Gli sciiti sauditi si sono sollevati, la polizia del regno ha risposto con il fuoco. Domenica a morire sotto i colpi dei poliziotti di Riyadh è stato Ali Omran al-Dawood, ucciso durante gli scontri esplosi a Awamiya, nella regione nord ovest di Qatif, reazione all’esecuzione del religioso sciita Nimr al-Nimr. Le forze armate – raccontano testimoni a Middle East Eye – hanno circondato un gruppo di giovani che stava dando fuoco a dei copertoni, la scintilla che ha fatto esplodere le violenze.

Scene simili, migliaia di manifestanti in piazza, si sono viste negli ultimi due giorni nelle principali città della Provincia Orientale, la zona dove la comunità sciita si concentra. Tra le più ricche di petrolio, è stata il teatro della silenziosa primavera araba saudita, quella che al-Nimr tentò di guidare senza violenza, con le parole, contro l’assenza istituzionalizzata di democrazia del paese. La protesta è stata soffocata, come è stata soffocata quella nel vicino Bahrein, dalla repressione militare dei Saud. Tre anni dopo al-Nimr ha pagato con la vita, riaccendendo però gli animi di chi sa di vivere come cittadino di serie B.

La rabbia era attesa ed è esplosa subito, in tutto il Medio Oriente: da Teheran a Istanbul, dal Bahrein all’Iraq.

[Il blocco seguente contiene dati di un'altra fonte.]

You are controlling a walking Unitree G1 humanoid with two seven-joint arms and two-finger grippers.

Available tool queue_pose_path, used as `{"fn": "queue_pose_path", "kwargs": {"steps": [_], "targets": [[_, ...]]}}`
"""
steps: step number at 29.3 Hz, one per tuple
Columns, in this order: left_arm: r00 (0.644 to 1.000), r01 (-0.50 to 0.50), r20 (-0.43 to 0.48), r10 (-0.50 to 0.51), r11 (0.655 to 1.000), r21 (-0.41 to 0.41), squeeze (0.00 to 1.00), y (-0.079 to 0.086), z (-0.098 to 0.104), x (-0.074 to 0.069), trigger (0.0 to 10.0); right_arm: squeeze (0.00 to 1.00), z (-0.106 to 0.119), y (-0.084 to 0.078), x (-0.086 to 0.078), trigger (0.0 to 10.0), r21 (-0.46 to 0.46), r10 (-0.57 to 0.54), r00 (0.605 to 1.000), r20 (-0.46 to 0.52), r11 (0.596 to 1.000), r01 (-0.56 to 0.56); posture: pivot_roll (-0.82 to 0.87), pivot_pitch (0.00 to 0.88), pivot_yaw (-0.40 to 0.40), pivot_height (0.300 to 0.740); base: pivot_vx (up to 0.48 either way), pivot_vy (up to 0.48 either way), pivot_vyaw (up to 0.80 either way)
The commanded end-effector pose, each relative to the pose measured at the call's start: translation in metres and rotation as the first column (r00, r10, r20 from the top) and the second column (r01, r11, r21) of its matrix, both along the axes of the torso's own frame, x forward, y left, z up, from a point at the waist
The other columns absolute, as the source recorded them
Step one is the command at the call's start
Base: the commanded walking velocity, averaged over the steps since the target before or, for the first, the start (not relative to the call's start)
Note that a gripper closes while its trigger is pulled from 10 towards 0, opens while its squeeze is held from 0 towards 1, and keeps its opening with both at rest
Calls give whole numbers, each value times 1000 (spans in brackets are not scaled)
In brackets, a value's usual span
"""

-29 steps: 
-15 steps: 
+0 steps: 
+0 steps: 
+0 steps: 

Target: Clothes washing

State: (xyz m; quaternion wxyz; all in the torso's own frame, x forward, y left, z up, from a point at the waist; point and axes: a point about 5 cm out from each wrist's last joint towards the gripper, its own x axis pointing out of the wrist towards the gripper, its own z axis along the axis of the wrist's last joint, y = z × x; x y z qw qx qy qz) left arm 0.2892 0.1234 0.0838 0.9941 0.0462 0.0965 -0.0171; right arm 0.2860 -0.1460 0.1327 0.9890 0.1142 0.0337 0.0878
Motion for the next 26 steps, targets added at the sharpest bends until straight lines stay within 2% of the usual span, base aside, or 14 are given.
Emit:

Due moschee sunnite sono state attaccate da manifestanti iracheni a Hilla, sud di Baghdad. Immediata la reazione del governo: il premier al-Abadi ha chiesto alle forze di sicurezza di individuare «le gang criminali» responsabili degli assalti, accusandole di «agire come Daesh». Baghdad teme l’ennesimo contagio settario esterno, in un periodo cruciale nella battaglia contro l’Isis, in cui fondamentale è ricucire le anime religiose e etniche del paese.

Solo l’intervento preventivo della polizia irachena ha impedito che simili attacchi si ripetessero nella capitale, durante la partecipata protesta che ieri ha avuto luogo di fronte all’ambasciata saudita – appena riaperta – a Baghdad: in migliaia hanno bruciato foto di re Salman e marciato con cartelli in mano che accusavano Riyadh per l’esecuzione di al-Nimr. Tra loro centinaia di sostenitori del religioso sciita Moqtada al-Sadr che hanno chiesto l’immediata chiusura della sede diplomatica saudita.

Proteste di fronte alle sedi consolari saudite si sono tenute anche a Istanbul e Beirut, mentre la violenza esplodeva in Bahrein, paese a maggioranza sciita guidato dalla dinastia sunnita degli al Khalifa che più di altri ha pagato con il sangue l’interferenza militare e politica dell’Arabia saudita. La primavera bahreinita è stata soffocata dall’esercito dei Saud, nel silenzio del mondo che puntava gli occhi solo sul Nord Africa, ma i fuochi sono ancora accesi: gli ultimi giorni hanno visto riproporsi gli scontri tra polizia e manifestanti sciiti, aggrediti con cannoni ad acqua e gas lacrimogeni.

E mentre la gente si sporca le mani, la comunità internazionale emette flebili condanne e avverte del timore di un’escalation delle divisioni settarie mediorientali, limitandosi a descrivere il confronto come il prodotto di un odio atavico tra comunità sunnita e sciita. Eppure la morte di al-Nimr dice altro: il religioso si era fatto portavoce della lotta per uguaglianza e democrazia, contro la politica dittatoriale e settaria di Riyadh, una lotta che va al di là della mera appartenenza religiosa. Ma in Occidente si preferisce proseguire nella via della frammentazione: lo fa il Dipartimento di Stato Usa quando parla di «rischio di esarcebare le tensioni settarie» e lo fa l’Europa con la rappresentante agli affari esteri, Mogherini, che propone uno sterile eco a Washington.